STAMFORD, Conn., May 02, 2018 (GLOBE NEWSWIRE) -- Star Group, L.P. (the "Company" or "Star") (SGU), a home energy distributor and services provider, today announced financial results for the fiscal 2018 second quarter and six months ended March 31, 2018.

Three Months Ended March 31, 2018 Compared to the Three Months Ended March 31, 2017

For the fiscal 2018 second quarter, Star reported a 28.6 percent increase in revenue to $684.0 million compared with revenue of $532.1 million in the prior-year period, largely due to a 20.0 percent increase in wholesale per-gallon product costs and 16.3 percent higher total volume sold.

The volume of home heating oil and propane sold during the fiscal 2018 second quarter increased by 25.9 million gallons, or 16.8 percent, to 180.1 million gallons, as the impact of colder temperatures and acquisitions was partially offset by net customer attrition and other factors.
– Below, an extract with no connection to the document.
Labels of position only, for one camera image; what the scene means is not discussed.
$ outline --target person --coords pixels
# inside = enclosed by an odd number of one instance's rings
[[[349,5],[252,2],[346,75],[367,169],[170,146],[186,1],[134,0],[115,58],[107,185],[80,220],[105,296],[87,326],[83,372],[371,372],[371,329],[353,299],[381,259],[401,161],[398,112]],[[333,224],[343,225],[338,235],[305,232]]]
Temperatures in Star's geographic areas of operation for the fiscal 2018 second quarter were 7.8 percent colder than during the fiscal 2017 second quarter but 5.5 percent warmer than normal, as reported by the National Oceanic and Atmospheric Administration.

Net income rose by $15.1 million, or 38.0 percent, to $54.8 million due to an increase in Adjusted EBITDA, discussed below, of $16.6 million and the impact of the Tax Cuts and Jobs Act enacted into law on December 22, 2017 on the Company’s effective tax rate, which decreased to 33.8 percent from 40.7 percent in the prior-year period.

Adjusted EBITDA increased by $16.6 million, or 18.8 percent, to $104.8 million in the second quarter of fiscal 2018. The higher Adjusted EBITDA was primarily a result of the additional volume sold due to colder temperatures, higher home heating oil and propane margins, the additional Adjusted EBITDA provided by acquisitions, and a $1.2 million credit under the Company’s weather hedge contract that partially offset higher operating costs in the base business. The Company had previously recorded a charge of $3.1 million in the fiscal quarter ended December 31, 2017 for the aforementioned weather hedge contract, in anticipation of continued cold weather, but this was reduced by $1.2 million as temperatures during the fiscal second quarter were warmer than the payment threshold. The extremely cold weather conditions experienced in late December 2017 and early January 2018, when temperatures were, at times, 45.0 percent colder than normal, increased the demand for service and resulted in higher delivery costs as well as certain branch expenses. The deliveries made and service provided during this period necessitated premium labor rates and increased staffing levels. In addition to these costs and normal increases in salaries, benefits and other items, operating expenses were also higher due to an increase in fixed costs and insurance expense as well as, reflecting the increase in sales, greater credit card usage and higher bad debt expense.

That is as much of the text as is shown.